■ Exercise prompt: Every line containing the string "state" should be returned from the records.

■ Material provided:
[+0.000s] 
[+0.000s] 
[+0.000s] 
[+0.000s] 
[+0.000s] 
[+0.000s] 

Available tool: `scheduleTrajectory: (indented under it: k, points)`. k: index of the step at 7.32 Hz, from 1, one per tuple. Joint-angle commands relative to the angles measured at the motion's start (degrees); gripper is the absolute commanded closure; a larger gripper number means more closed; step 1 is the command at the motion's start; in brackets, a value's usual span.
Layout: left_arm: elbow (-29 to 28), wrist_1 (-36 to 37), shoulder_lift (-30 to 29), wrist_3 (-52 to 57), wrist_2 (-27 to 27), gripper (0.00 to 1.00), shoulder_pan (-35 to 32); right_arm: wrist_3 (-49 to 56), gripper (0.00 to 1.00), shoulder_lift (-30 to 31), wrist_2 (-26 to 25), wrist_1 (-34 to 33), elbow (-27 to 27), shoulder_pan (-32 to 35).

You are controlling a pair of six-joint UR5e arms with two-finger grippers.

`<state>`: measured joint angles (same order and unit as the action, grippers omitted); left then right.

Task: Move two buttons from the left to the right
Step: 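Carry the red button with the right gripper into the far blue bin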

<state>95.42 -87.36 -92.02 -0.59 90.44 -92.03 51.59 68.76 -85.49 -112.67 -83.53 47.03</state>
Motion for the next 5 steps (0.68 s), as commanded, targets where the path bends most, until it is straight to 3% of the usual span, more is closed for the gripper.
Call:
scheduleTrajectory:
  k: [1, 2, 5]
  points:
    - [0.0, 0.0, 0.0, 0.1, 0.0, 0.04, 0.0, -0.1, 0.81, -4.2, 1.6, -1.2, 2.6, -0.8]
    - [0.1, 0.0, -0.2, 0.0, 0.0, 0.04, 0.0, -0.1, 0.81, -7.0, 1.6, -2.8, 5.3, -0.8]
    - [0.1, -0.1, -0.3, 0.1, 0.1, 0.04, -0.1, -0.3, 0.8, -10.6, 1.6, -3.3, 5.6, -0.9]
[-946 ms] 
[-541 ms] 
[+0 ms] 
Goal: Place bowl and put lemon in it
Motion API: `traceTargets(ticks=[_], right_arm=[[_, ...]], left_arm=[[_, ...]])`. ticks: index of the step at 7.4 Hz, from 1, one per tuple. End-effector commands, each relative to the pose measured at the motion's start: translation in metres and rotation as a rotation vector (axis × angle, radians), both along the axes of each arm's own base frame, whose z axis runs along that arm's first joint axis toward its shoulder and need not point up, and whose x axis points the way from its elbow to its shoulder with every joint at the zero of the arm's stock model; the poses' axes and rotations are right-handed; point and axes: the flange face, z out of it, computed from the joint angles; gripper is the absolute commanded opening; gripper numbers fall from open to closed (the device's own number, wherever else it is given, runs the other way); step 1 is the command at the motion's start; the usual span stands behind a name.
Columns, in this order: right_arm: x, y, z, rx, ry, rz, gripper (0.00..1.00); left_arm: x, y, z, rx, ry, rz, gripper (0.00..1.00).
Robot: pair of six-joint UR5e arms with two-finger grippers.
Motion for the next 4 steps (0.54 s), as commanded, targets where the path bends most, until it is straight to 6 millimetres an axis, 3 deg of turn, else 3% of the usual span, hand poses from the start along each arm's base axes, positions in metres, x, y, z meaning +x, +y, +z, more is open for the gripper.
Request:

■ Written response:
`<state>`: measured joint angles (same order and unit as the action, grippers omitted); left then right.
<state>95.42 -87.36 -92.02 -0.59 90.44 -92.03 51.59 68.76 -85.49 -112.67 -83.53 47.03</state>

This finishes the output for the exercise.